• [Your instructions]: From the very first line down to the line containing "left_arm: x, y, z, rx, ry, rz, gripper", write out the material exactly as it appears, and no more.

• [Information shown]:
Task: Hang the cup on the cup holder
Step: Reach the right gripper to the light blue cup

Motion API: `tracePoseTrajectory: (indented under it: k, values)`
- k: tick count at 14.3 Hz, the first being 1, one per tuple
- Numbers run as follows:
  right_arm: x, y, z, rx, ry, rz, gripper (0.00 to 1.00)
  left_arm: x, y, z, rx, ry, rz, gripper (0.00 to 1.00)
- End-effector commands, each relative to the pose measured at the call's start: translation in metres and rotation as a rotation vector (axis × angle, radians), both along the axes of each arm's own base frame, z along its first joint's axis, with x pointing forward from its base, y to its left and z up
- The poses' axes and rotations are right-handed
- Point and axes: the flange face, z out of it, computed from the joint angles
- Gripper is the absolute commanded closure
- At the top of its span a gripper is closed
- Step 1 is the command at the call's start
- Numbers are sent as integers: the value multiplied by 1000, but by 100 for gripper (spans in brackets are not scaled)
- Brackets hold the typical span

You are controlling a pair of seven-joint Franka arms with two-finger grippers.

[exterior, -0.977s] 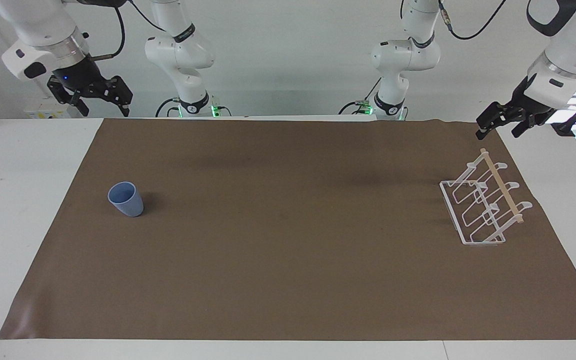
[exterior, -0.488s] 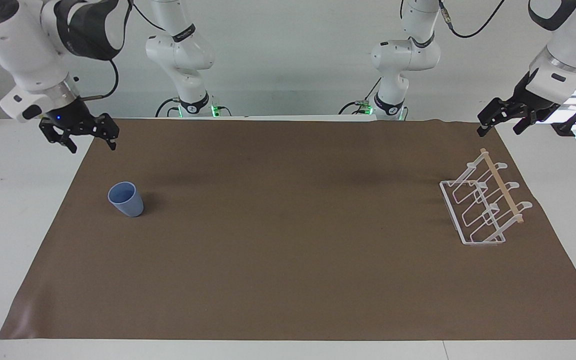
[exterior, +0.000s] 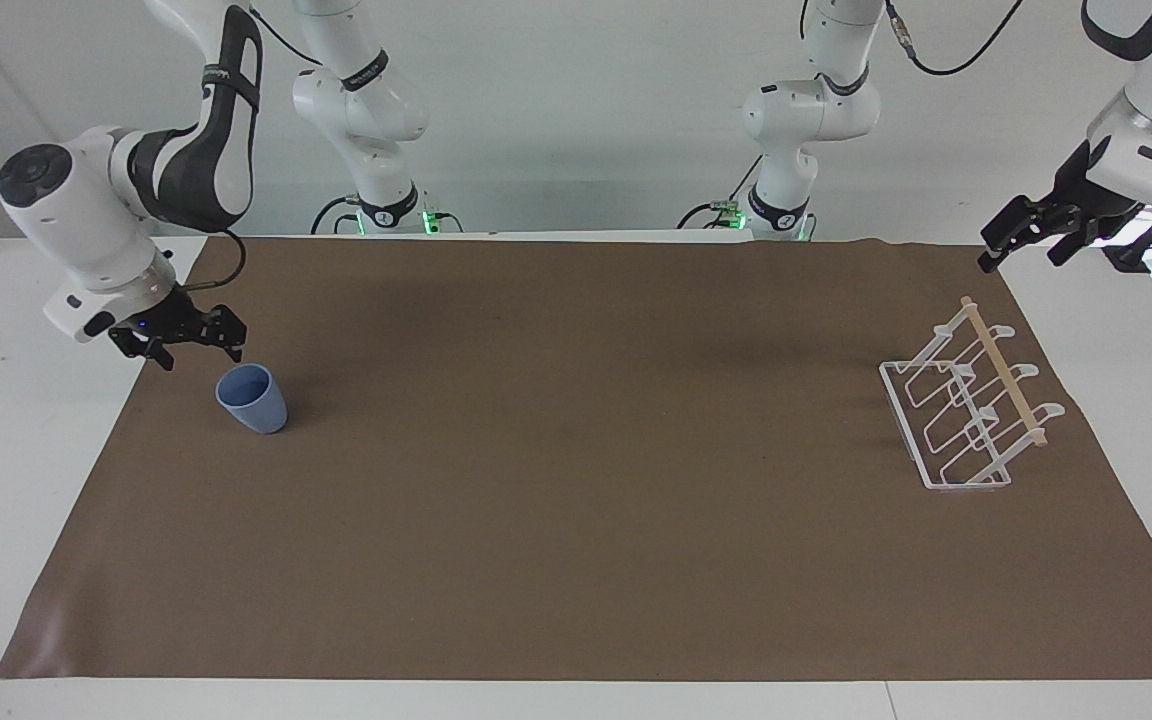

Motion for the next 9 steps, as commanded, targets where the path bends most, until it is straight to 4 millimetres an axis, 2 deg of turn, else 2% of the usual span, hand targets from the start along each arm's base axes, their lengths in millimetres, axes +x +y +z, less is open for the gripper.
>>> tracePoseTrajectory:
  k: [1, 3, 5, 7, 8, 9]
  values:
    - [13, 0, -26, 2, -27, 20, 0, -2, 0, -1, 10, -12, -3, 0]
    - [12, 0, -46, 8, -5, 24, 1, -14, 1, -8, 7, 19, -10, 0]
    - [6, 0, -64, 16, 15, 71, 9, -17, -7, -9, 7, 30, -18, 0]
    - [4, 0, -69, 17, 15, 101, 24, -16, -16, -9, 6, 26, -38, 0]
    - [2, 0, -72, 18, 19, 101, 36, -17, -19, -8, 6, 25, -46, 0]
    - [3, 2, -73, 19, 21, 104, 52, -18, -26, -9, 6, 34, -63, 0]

• [Result below]:
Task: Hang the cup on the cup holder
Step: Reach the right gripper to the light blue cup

Motion API: `tracePoseTrajectory: (indented under it: k, values)`
- k: tick count at 14.3 Hz, the first being 1, one per tuple
- Numbers run as follows:
  right_arm: x, y, z, rx, ry, rz, gripper (0.00 to 1.00)
  left_arm: x, y, z, rx, ry, rz, gripper (0.00 to 1.00)

The exercise is now finished.